Given the pathology of spinal cord injuries, we divide into the following:
⦁ subluxation of the vertebrae - displacement of the lower vertebrae relative to the lower and is most often associated with rupture of the ligaments of the spine,
⦁ compression vertebral fracture- where ligament damage does not occur,
Kral vertebral fracture-vertebral fracture with simultaneous luxation of fractured fragments.

The spine is divided into the cervical, thoracic, lumbar, buttocks and buttocks.
Since most of these injuries occur in traffic accidents, the mechanism of these injuries will be explained, as well as the first aid treatment of these victims.

In traffic accidents, the part of the spine most often suffers at the transition from the neck to the chest, but also the lumbar part of the spine due to the sitting position of the patient. These injuries occur during acceleration (hyperextension) and deceleration (hyperflexion) forces.

Such patients need:
⦁ approach with great caution, especially if it is a large accident, where the circumstances and the picture of the accident speak of the force of the impact.

⦁ The very suspicion of any spinal injury requires a procedure as if it were the most severe form of spinal injury.

⦁ The injured person must not be removed or transported without the immobilizer prepared.

⦁ Proper treatment of these patients prevents secondary spinal cord injuries.

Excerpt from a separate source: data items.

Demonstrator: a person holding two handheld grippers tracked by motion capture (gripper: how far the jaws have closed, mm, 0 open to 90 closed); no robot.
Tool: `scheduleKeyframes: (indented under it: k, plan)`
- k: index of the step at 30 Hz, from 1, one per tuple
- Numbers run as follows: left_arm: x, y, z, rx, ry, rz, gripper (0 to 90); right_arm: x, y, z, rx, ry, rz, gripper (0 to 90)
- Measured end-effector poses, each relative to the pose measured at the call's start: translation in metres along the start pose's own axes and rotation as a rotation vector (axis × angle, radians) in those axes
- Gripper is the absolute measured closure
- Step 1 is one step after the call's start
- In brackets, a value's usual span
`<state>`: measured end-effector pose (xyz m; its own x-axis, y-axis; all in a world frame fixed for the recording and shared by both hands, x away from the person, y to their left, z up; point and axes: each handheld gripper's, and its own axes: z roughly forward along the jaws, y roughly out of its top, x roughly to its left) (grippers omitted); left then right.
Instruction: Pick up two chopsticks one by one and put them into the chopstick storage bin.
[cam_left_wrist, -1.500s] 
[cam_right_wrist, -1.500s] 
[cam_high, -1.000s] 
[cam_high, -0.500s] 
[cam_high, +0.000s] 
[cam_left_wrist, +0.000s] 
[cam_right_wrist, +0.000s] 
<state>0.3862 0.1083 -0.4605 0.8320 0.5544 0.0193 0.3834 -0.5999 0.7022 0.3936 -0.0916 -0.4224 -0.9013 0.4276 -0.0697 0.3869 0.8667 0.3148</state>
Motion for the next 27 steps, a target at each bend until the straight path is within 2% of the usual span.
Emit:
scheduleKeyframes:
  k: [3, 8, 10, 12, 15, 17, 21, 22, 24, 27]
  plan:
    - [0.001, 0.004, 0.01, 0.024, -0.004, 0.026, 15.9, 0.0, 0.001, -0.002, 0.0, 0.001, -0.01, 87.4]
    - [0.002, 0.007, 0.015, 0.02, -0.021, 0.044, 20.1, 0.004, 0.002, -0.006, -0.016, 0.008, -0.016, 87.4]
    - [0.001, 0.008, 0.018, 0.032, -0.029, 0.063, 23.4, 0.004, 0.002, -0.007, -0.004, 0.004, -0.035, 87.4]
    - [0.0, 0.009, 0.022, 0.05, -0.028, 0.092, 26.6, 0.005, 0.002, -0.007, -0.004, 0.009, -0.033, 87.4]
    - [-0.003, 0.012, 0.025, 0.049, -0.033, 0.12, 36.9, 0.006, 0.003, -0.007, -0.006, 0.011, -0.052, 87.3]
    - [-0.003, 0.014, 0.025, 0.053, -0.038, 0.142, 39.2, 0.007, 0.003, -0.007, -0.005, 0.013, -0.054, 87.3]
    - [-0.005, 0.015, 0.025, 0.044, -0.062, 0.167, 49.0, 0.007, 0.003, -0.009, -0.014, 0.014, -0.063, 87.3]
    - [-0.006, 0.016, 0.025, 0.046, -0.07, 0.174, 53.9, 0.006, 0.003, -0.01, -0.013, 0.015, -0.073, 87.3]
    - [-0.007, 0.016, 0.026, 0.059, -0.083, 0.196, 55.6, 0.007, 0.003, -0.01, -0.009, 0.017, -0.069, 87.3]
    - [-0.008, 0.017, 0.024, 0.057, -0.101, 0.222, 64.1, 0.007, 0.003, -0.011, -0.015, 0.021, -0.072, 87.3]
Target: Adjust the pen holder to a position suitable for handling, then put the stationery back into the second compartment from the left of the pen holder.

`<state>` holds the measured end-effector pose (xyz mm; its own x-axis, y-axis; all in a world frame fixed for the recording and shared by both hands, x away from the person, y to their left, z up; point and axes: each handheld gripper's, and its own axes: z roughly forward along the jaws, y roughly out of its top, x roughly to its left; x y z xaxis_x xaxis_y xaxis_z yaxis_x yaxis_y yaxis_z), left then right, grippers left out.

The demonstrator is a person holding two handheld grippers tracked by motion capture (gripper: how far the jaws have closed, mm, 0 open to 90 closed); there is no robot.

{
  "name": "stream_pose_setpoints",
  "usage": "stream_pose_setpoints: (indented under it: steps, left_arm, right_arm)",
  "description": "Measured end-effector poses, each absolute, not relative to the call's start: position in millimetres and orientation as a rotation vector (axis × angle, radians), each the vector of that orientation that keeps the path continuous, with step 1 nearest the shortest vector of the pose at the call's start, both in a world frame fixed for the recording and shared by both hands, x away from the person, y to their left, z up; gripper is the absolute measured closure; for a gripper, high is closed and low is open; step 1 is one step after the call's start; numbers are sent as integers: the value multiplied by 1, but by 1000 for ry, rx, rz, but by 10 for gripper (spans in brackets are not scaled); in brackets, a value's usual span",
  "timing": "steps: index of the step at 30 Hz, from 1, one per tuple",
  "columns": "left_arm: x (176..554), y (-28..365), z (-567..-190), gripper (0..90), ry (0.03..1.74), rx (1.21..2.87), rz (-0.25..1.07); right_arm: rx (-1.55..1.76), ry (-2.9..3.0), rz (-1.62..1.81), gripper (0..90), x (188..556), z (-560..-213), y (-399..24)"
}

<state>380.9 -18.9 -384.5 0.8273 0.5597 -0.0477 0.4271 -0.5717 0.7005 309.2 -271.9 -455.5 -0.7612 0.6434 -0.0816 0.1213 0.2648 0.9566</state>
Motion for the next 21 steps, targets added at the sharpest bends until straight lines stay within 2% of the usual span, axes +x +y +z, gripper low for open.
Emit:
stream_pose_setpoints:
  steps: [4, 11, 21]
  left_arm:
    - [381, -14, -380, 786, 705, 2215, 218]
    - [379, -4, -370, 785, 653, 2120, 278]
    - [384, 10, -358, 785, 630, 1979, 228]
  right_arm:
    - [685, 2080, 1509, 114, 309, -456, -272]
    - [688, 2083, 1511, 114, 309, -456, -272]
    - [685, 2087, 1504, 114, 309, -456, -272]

⦁ Proper transport of these patients to the hospital is also important.

⦁ The release of the injured person and his or her evacuation from the scene of the accident, provision of respiration, immobilization, and appropriate transport to the hospital significantly determine whether the incident will result in recovery and healing, permanent disability or death of the injured person.

⦁ Such patients in whom we suspect a spinal injury are always pulled out of the car, ie. from the scene of the accident, at least three rescuers, in order to perform as little manipulation and movement as possible.

If we find a patient in a supine position, for example a patient who flew out of the windshield in a strong collision, immobilization of such a patient requires a spatula stretcher or a vacuum mattress in addition to the collar.

If we do not have these means of immobilization, we use handy means, e.g. planks wider and longer than the patient or room door.